He stood as straight as he could in his soul-destroying room in the USIC base and appraised himself in the mirror. He was a thirty-three-year-old English male, deeply tanned as if he’d been on a long holiday to Alicante or some such Mediterranean resort. But he did not look fit. His chin and collarbones were worryingly sharp, sculpted by inadequate diet. He was too thin for the dishdasha, although he looked even worse in Western clothes. There were a few small scars on his face, some of them dating from his alcoholic years, some more recent and delineated with neat crusts. His eyes were bloodshot and there was fear and grief in them. ‘You know what would sort you out?’ a fellow dosser once said to him as they stood in the rain waiting for a homeless shelter to open. ‘A wife.’ When Peter asked him if he spoke from experience, the old wino only smiled and shook his grizzled head.
The USIC corridors that had once seemed like a maze were now familiar – too familiar. The familiarity of a prison. The framed posters hung in their appointed places, marking his progress through the base. As he walked towards the vehicle bay, the glazen images gazed sightlessly down at him: Rudolph Valentino, Rosie the Riveter, the dog in the basket with the ducks, the smiling picnickers by Renoir. Laurel and Hardy caught frozen, stoic, forever interrupted in their hopeless attempt to build a house. And those 1930s construction workers suspended high above New York . . . they would be suspended there eternally, never finishing their lunch, never falling off their girder, never growing old.
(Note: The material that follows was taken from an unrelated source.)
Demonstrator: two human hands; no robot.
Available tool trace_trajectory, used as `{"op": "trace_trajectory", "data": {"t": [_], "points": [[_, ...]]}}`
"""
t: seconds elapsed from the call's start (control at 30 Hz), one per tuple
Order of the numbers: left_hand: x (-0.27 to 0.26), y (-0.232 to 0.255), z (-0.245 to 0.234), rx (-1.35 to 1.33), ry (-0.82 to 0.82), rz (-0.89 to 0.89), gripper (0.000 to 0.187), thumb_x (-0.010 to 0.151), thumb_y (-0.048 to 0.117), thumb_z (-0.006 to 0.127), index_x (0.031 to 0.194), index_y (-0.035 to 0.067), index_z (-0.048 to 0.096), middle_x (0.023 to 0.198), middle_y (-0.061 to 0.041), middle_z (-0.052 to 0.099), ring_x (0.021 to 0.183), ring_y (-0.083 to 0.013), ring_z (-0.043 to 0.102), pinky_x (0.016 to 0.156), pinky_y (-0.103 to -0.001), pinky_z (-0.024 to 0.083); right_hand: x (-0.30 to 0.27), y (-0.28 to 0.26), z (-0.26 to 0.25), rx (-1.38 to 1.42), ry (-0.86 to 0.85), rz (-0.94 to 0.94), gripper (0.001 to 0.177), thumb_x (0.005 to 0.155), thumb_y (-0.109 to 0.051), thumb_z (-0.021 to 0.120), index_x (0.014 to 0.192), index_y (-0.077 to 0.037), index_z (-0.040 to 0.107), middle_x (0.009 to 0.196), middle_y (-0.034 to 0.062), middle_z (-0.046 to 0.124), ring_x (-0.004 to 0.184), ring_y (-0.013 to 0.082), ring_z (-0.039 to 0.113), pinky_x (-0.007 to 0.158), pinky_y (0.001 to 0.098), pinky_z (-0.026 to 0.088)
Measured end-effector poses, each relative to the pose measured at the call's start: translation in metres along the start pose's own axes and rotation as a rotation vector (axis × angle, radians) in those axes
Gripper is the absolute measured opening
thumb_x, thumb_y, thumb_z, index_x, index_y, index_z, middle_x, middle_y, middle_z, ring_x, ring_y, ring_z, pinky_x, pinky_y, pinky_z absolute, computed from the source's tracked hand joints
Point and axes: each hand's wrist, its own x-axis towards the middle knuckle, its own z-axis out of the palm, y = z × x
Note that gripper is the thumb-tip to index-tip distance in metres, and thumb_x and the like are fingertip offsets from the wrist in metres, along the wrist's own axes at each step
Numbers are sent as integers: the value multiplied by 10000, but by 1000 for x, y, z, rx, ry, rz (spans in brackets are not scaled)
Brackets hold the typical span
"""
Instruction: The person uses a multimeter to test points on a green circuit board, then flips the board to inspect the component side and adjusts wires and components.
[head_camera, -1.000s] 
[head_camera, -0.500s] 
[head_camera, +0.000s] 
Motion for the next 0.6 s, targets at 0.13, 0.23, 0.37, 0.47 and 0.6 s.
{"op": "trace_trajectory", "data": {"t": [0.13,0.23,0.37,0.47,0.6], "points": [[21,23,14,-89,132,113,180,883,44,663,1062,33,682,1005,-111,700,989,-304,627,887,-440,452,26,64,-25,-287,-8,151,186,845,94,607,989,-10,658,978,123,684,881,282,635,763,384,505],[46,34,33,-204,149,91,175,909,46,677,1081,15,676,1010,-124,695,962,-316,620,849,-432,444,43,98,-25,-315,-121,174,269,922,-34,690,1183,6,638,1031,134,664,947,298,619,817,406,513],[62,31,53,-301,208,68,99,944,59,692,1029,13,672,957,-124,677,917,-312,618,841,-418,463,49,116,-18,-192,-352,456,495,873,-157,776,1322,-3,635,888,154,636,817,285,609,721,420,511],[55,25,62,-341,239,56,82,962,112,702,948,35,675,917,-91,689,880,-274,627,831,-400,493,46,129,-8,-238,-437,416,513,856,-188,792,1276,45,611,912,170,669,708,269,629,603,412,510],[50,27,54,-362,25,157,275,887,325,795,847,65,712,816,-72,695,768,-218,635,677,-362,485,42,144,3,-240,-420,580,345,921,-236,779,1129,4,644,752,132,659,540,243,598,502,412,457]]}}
He pushed through the last door and was greeted by the smell of engine grease. For his farewell visit to the สีฐฉั, he wanted to travel to C-2 himself, alone, not as a passenger in someone else’s car. He cast his eyes over the vehicle bay in search of the person who was manning it today, hoping it might be someone he’d never met before, someone who knew nothing about him except that he was the VIP missionary man who should be given whatever he asked for, within reason. But the person bending into the engine of a jeep, canopied by the open hood, had a rump he recognised. It was Craig again.
‘Hi,’ he said, knowing even as he opened his mouth that oratory would get him nowhere.
‘Hi,’ she said, only half-acknowledging him as she continued to slather the engine innards with lubricant.
Their negotiation was short and sweet. He could hardly blame her for refusing to hand over a vehicle, given what happened last time. Maybe she’d been criticised by her fellow USIC personnel for allowing him – clearly off his head – to drive Kurtzberg’s hearse into the night, only to need emergency rescue later, while the vehicle had to be schlepped back to base in a separate trip. Craig was all smiles and casual body language, but the subtext was: You are a pain in the ass.
‘There’s a drug and food exchange scheduled just a few hours from now,’ she said, as she wiped her hands on a rag. ‘Why not go along for the ride?’
‘Because this is goodbye. I’m saying goodbye to the สีฐฉั.’
‘Goodbye to the what?’
‘The Oasans. The native people.’ The freaks in Freaktown, you fat idiot, he thought.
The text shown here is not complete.